▶ What to work on
This exercise needs all of the entries set down again, exactly as they read.

▶ Stored data
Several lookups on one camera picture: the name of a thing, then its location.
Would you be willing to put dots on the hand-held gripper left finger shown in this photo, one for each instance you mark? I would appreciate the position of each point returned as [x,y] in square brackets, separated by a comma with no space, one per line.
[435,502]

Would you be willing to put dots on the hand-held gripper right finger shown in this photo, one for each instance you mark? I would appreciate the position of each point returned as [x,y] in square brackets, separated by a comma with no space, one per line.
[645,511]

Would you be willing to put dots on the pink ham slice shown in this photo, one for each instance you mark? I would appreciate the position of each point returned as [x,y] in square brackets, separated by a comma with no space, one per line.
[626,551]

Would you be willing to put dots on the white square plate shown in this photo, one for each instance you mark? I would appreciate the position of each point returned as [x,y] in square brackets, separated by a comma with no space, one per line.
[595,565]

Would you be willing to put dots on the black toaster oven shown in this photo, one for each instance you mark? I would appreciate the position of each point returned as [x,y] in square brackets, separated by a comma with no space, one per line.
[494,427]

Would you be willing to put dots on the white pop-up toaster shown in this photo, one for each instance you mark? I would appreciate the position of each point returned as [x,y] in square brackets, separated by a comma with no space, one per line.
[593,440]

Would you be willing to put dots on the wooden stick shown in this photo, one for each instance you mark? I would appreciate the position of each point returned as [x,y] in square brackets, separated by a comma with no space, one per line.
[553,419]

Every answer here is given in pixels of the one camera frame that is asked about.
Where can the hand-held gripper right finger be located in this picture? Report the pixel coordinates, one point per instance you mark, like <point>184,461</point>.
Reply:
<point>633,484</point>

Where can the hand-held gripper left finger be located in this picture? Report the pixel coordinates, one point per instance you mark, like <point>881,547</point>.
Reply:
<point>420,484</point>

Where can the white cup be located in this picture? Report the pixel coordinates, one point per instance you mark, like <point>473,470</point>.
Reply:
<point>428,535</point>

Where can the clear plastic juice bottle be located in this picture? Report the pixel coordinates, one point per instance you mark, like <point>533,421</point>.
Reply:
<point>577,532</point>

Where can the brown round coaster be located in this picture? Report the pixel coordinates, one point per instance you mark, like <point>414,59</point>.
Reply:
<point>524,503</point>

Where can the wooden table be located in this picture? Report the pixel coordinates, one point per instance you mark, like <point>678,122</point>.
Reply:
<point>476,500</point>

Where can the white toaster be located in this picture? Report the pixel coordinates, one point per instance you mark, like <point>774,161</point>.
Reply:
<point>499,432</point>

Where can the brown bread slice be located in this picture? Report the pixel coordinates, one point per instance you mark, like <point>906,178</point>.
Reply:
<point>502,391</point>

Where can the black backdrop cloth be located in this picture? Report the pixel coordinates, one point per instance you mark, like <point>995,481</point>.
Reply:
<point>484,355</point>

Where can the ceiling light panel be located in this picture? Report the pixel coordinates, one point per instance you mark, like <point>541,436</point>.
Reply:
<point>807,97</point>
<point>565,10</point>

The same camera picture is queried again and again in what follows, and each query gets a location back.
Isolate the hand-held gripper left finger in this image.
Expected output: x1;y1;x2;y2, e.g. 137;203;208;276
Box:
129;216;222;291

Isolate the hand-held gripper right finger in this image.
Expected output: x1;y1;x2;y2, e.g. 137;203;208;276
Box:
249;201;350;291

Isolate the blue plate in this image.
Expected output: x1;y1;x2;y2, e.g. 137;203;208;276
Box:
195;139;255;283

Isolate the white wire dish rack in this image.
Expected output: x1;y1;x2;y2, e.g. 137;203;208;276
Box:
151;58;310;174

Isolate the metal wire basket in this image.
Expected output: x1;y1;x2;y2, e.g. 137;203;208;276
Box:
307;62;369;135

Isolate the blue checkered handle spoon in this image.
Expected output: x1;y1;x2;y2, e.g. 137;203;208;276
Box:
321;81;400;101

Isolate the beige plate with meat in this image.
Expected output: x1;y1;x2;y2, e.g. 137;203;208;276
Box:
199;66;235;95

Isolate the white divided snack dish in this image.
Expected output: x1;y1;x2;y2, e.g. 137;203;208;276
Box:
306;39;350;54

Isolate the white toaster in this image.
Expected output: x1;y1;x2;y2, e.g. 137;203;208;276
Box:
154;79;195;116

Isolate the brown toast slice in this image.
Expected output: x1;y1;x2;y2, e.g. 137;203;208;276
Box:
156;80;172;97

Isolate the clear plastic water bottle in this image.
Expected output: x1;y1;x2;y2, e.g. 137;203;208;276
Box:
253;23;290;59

▶ Your response
Several lookups on one camera picture: the name of a thing, then its location.
Would you be willing to put dots on the hand-held gripper left finger shown in this photo, one for each instance you mark? I would appreciate the position of each point returned as [x,y] in square brackets, separated by a comma with no space, one per line.
[435,502]

Would you be willing to put dots on the hand-held gripper right finger shown in this photo, one for each instance you mark? I would appreciate the position of each point returned as [x,y] in square brackets, separated by a comma with no space, one per line.
[645,511]

Would you be willing to put dots on the pink ham slice shown in this photo, one for each instance you mark? I would appreciate the position of each point returned as [x,y] in square brackets, separated by a comma with no space, one per line.
[626,551]

Would you be willing to put dots on the white square plate shown in this photo, one for each instance you mark? I would appreciate the position of each point returned as [x,y] in square brackets, separated by a comma with no space, one per line.
[595,565]

Would you be willing to put dots on the black toaster oven shown in this photo, one for each instance you mark? I would appreciate the position of each point returned as [x,y] in square brackets, separated by a comma with no space, one per line.
[494,427]

Would you be willing to put dots on the white pop-up toaster shown in this photo, one for each instance you mark? I would appreciate the position of each point returned as [x,y] in square brackets, separated by a comma with no space, one per line.
[593,440]

Would you be willing to put dots on the wooden stick shown in this photo, one for each instance you mark? I would appreciate the position of each point returned as [x,y] in square brackets, separated by a comma with no space, one per line.
[553,419]

Every answer here is given in pixels of the one camera frame that is asked about.
Where can the hand-held gripper right finger be located in this picture? Report the pixel coordinates, one point per instance you mark, like <point>184,461</point>.
Reply:
<point>633,484</point>

Where can the hand-held gripper left finger be located in this picture? Report the pixel coordinates, one point per instance you mark, like <point>881,547</point>.
Reply:
<point>420,484</point>

Where can the white cup be located in this picture? Report the pixel coordinates, one point per instance you mark, like <point>473,470</point>.
Reply:
<point>428,535</point>

Where can the clear plastic juice bottle be located in this picture? Report the pixel coordinates, one point per instance you mark, like <point>533,421</point>.
Reply:
<point>577,532</point>

Where can the brown round coaster be located in this picture? Report the pixel coordinates, one point per instance you mark, like <point>414,59</point>.
Reply:
<point>524,503</point>

Where can the wooden table be located in this picture? Report the pixel coordinates, one point per instance you mark, like <point>678,122</point>.
Reply:
<point>476,500</point>

Where can the white toaster be located in this picture? Report the pixel coordinates, one point per instance you mark, like <point>774,161</point>.
Reply:
<point>499,432</point>

Where can the brown bread slice be located in this picture? Report the pixel coordinates, one point per instance you mark, like <point>906,178</point>.
Reply:
<point>502,391</point>

Where can the black backdrop cloth be located in this picture? Report the pixel coordinates, one point per instance you mark, like <point>995,481</point>.
Reply:
<point>484,355</point>

Where can the ceiling light panel be located in this picture? Report the pixel coordinates, one point per instance you mark, like <point>541,436</point>.
Reply:
<point>807,97</point>
<point>565,10</point>

The same camera picture is queried again and again in what follows, and each query gets a location back.
Isolate the hand-held gripper left finger in this image.
Expected output: x1;y1;x2;y2, e.g. 137;203;208;276
Box:
129;216;222;291

Isolate the hand-held gripper right finger in this image.
Expected output: x1;y1;x2;y2, e.g. 137;203;208;276
Box:
249;201;350;291

Isolate the blue plate in this image.
Expected output: x1;y1;x2;y2, e.g. 137;203;208;276
Box:
195;139;255;283

Isolate the white wire dish rack in this image.
Expected output: x1;y1;x2;y2, e.g. 137;203;208;276
Box:
151;58;310;174

Isolate the metal wire basket in this image.
Expected output: x1;y1;x2;y2, e.g. 137;203;208;276
Box:
307;62;369;135

Isolate the blue checkered handle spoon in this image.
Expected output: x1;y1;x2;y2, e.g. 137;203;208;276
Box:
321;81;400;101

Isolate the beige plate with meat in this image.
Expected output: x1;y1;x2;y2, e.g. 137;203;208;276
Box:
199;66;235;95

Isolate the white divided snack dish in this image.
Expected output: x1;y1;x2;y2, e.g. 137;203;208;276
Box:
306;39;350;54

Isolate the white toaster in this image.
Expected output: x1;y1;x2;y2, e.g. 137;203;208;276
Box:
154;79;195;116

Isolate the brown toast slice in this image.
Expected output: x1;y1;x2;y2, e.g. 137;203;208;276
Box:
156;80;172;97

Isolate the clear plastic water bottle in this image.
Expected output: x1;y1;x2;y2, e.g. 137;203;208;276
Box:
253;23;290;59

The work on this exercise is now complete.